:: TO DO ::
All of the records listed below should be retyped exactly.

_ _ _ _

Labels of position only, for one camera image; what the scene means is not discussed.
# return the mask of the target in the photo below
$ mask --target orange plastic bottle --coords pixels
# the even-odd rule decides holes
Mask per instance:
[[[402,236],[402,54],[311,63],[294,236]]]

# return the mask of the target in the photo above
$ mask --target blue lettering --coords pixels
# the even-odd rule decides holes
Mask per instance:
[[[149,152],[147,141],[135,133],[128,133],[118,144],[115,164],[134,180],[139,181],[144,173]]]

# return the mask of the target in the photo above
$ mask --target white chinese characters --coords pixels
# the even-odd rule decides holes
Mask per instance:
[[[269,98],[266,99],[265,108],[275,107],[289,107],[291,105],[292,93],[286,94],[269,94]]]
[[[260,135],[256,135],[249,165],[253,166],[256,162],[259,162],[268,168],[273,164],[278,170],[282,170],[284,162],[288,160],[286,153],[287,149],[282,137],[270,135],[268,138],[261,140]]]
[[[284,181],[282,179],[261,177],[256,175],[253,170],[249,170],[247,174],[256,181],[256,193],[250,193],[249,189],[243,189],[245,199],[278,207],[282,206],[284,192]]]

_ _ _ _

:: FINISHED EXERCISE ::
Labels of position only, for one camera image; what the scene means is not discussed.
# return the mask of the target in the photo below
$ mask --target orange plastic bottle --coords pixels
# the even-odd rule decides holes
Mask per instance:
[[[402,236],[402,54],[311,63],[294,236]]]

# return the mask of the target in the photo above
$ mask --target blue lettering --coords pixels
# the even-odd rule decides holes
Mask per instance:
[[[149,152],[147,141],[135,133],[128,133],[118,144],[115,164],[134,180],[139,181],[144,173]]]

# return the mask of the target in the photo above
$ mask --target white chinese characters --coords pixels
# the even-odd rule decides holes
Mask per instance:
[[[269,98],[266,99],[265,108],[275,107],[289,107],[291,105],[292,93],[286,94],[269,94]]]
[[[260,135],[256,135],[249,165],[253,166],[256,162],[259,162],[268,168],[273,164],[278,170],[282,170],[284,162],[288,160],[286,153],[287,149],[282,137],[270,135],[268,138],[261,140]]]
[[[284,181],[282,179],[261,177],[256,175],[253,170],[249,170],[247,174],[256,181],[256,193],[250,193],[249,189],[243,189],[245,199],[278,207],[282,206],[284,192]]]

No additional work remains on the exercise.